→ **Given data**
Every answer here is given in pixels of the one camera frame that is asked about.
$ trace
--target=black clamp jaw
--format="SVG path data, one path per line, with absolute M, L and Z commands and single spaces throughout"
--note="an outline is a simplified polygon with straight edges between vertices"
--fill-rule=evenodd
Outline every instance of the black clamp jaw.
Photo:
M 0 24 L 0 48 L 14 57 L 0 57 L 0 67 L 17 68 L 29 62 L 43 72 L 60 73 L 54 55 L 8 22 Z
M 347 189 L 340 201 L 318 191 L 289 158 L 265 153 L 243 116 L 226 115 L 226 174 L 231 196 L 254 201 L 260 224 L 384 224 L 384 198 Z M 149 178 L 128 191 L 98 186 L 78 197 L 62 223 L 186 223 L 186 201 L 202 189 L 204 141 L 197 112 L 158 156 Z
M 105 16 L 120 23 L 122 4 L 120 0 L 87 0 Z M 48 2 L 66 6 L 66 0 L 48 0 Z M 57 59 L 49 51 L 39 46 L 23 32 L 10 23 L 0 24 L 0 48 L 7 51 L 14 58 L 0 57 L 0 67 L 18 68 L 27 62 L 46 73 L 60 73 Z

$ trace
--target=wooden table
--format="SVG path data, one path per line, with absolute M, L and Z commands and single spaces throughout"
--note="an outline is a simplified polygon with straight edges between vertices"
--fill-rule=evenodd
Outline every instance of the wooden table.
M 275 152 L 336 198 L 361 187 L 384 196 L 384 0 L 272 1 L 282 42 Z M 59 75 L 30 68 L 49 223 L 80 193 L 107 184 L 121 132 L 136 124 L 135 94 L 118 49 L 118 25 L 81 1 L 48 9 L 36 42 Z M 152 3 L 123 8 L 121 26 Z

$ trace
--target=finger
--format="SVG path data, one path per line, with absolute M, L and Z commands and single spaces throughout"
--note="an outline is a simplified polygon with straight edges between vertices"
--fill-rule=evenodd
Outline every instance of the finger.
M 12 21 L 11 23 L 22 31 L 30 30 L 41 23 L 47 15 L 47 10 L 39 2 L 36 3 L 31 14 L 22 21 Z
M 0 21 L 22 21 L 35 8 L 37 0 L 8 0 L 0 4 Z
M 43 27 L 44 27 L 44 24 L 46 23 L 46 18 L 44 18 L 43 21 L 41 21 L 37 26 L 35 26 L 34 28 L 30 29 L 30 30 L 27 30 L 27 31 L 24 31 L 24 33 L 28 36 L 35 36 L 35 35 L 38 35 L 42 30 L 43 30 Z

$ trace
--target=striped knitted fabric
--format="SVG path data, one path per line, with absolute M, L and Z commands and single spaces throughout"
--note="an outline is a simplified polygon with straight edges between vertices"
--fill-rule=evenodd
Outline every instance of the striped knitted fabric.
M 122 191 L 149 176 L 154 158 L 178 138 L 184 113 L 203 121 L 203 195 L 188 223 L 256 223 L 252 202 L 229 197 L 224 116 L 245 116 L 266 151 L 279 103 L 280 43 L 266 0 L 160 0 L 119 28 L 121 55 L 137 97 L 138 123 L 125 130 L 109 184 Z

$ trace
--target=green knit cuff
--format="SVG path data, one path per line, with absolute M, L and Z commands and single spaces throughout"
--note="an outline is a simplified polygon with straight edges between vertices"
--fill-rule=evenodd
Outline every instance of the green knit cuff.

→ **What you have to do**
Every line above must be repeated exactly as it appears.

→ **Solution for this exercise**
Every answer here is given in pixels of the one camera frame that is asked about.
$ trace
--target=black clamp jaw
--format="SVG path data, one path per line, with absolute M, L and Z commands and single spaces throughout"
--note="an outline is a simplified polygon with straight edges between vertices"
--fill-rule=evenodd
Outline every instance of the black clamp jaw.
Photo:
M 0 24 L 0 48 L 14 57 L 0 57 L 0 67 L 17 68 L 29 62 L 43 72 L 60 73 L 54 55 L 8 22 Z
M 347 189 L 340 201 L 318 191 L 289 158 L 265 153 L 243 116 L 226 115 L 226 174 L 231 196 L 254 201 L 260 224 L 384 224 L 384 198 Z M 149 178 L 128 191 L 98 186 L 78 197 L 62 223 L 186 223 L 186 201 L 202 189 L 204 141 L 197 112 L 158 156 Z
M 105 16 L 120 23 L 122 4 L 120 0 L 87 0 Z M 48 2 L 66 6 L 66 0 L 48 0 Z M 57 59 L 49 51 L 39 46 L 23 32 L 10 23 L 0 24 L 0 48 L 7 51 L 14 58 L 0 57 L 0 67 L 18 68 L 27 62 L 46 73 L 60 73 Z

$ trace
--target=wooden table
--format="SVG path data, one path per line, with absolute M, L and Z commands and single spaces throughout"
--note="an outline is a simplified polygon with straight edges between vertices"
--fill-rule=evenodd
Outline every instance of the wooden table.
M 275 152 L 336 198 L 361 187 L 384 196 L 384 0 L 272 1 L 282 42 Z M 59 75 L 30 68 L 49 223 L 80 193 L 107 184 L 121 132 L 136 124 L 135 94 L 118 49 L 118 25 L 81 1 L 48 9 L 36 42 Z M 152 3 L 123 8 L 121 26 Z

$ trace
--target=finger
--format="SVG path data, one path per line, with absolute M, L and Z commands and single spaces throughout"
--note="an outline is a simplified polygon with straight edges between vertices"
--fill-rule=evenodd
Outline every instance of the finger.
M 12 21 L 11 23 L 22 31 L 30 30 L 41 23 L 47 15 L 47 10 L 39 2 L 36 3 L 31 14 L 22 21 Z
M 0 21 L 22 21 L 35 8 L 37 0 L 8 0 L 0 4 Z
M 43 27 L 44 27 L 44 24 L 46 23 L 46 18 L 44 18 L 43 21 L 41 21 L 37 26 L 35 26 L 34 28 L 30 29 L 30 30 L 27 30 L 27 31 L 24 31 L 24 33 L 28 36 L 35 36 L 35 35 L 38 35 L 42 30 L 43 30 Z

$ trace
--target=striped knitted fabric
--format="SVG path data, one path per line, with absolute M, L and Z commands and single spaces throughout"
--note="an outline is a simplified polygon with straight edges between vertices"
--fill-rule=evenodd
Outline every instance of the striped knitted fabric.
M 122 191 L 149 176 L 154 158 L 178 138 L 184 113 L 203 121 L 203 195 L 188 223 L 256 223 L 252 202 L 229 197 L 224 116 L 245 116 L 266 151 L 279 103 L 280 43 L 266 0 L 160 0 L 119 28 L 121 55 L 137 97 L 138 123 L 125 130 L 109 184 Z

$ trace
--target=green knit cuff
--format="SVG path data, one path per line, with absolute M, L and Z commands and single spaces throughout"
--note="an outline is a simplified polygon with straight edges between vertices"
--fill-rule=evenodd
Outline every instance of the green knit cuff.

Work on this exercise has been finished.